■ What the task requires: Select all lines in the records that include "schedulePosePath".
● ● ● ●
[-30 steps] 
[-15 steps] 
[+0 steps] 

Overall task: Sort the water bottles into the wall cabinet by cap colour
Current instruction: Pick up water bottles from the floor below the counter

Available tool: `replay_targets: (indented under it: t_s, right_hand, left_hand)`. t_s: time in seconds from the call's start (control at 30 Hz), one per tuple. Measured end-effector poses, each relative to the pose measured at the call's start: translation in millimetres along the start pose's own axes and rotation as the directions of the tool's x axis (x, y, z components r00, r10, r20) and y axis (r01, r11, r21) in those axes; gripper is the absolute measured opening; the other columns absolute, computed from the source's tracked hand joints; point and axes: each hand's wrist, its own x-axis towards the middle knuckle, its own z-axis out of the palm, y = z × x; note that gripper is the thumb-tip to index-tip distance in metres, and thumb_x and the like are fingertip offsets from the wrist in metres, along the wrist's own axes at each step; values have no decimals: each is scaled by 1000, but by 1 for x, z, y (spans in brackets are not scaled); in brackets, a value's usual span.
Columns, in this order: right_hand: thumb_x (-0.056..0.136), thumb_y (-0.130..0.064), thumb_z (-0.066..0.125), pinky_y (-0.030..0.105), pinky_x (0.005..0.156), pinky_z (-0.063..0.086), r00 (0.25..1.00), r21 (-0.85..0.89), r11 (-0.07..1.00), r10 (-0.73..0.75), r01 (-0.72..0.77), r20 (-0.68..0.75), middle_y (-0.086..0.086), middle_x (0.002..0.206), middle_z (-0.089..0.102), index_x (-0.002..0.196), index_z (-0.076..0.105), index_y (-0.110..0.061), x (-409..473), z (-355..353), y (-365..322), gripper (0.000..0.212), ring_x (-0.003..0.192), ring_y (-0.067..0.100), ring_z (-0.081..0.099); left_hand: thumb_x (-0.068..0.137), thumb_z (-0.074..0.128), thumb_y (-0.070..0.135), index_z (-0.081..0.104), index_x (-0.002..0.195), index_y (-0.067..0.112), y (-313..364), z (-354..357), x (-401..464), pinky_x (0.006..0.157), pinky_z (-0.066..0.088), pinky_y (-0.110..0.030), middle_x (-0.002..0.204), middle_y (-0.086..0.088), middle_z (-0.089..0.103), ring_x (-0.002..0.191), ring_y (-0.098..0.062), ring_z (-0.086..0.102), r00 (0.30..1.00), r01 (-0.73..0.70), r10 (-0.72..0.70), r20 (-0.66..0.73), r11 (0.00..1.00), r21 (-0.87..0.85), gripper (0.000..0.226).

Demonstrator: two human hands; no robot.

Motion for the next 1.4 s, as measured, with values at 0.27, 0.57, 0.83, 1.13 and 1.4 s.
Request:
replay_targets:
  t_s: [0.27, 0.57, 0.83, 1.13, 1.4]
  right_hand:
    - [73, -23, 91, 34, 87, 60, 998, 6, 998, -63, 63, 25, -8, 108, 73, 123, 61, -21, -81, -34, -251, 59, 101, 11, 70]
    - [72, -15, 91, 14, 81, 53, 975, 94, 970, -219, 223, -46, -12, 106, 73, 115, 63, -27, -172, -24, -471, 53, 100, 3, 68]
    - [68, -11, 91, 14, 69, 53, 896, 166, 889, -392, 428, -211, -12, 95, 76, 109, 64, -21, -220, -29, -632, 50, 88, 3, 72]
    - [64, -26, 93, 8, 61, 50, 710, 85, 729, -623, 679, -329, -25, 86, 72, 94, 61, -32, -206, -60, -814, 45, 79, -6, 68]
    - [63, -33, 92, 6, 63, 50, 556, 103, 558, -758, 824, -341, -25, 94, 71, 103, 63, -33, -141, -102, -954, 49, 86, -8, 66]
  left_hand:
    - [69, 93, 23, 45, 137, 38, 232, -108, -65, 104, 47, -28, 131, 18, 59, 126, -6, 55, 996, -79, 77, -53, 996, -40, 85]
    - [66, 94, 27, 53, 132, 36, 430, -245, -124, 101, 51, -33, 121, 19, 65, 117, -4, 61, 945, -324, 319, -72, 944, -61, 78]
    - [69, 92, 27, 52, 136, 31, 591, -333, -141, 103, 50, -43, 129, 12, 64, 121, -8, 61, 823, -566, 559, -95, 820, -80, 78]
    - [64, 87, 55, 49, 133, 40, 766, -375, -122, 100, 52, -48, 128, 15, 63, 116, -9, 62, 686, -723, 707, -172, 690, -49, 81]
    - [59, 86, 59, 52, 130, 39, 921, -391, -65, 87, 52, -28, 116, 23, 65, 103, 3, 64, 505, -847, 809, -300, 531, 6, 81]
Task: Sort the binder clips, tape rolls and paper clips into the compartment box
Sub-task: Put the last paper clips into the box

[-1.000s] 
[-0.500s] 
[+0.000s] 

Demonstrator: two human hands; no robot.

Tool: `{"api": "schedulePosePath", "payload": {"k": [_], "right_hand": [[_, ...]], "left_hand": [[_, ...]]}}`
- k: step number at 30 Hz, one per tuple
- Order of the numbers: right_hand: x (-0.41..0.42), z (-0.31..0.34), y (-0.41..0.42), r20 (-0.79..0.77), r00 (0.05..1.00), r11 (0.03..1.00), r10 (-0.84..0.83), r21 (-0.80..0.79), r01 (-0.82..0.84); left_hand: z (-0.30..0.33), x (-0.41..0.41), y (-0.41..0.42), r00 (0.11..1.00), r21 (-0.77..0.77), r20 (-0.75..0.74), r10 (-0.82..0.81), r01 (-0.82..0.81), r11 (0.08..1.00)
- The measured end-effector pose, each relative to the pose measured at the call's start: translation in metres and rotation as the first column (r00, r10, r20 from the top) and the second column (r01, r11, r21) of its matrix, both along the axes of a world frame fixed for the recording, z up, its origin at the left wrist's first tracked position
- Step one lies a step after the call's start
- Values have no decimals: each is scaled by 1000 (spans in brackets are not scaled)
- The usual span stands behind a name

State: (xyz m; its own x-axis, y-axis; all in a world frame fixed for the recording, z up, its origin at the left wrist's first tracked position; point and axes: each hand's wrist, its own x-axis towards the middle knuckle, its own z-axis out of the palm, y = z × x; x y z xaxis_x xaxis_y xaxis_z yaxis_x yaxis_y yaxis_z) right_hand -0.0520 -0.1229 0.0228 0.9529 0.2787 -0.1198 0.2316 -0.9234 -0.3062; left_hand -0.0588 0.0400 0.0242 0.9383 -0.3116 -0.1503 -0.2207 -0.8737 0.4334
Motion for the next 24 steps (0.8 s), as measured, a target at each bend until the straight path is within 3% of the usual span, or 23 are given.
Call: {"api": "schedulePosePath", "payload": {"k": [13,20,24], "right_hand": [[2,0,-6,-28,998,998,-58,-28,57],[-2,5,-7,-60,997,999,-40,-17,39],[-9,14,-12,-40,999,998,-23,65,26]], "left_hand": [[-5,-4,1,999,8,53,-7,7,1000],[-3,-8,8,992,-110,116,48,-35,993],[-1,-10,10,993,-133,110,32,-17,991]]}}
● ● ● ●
■ Solution to the exercise:
Tool: `{"api": "schedulePosePath", "payload": {"k": [_], "right_hand": [[_, ...]], "left_hand": [[_, ...]]}}`
Call: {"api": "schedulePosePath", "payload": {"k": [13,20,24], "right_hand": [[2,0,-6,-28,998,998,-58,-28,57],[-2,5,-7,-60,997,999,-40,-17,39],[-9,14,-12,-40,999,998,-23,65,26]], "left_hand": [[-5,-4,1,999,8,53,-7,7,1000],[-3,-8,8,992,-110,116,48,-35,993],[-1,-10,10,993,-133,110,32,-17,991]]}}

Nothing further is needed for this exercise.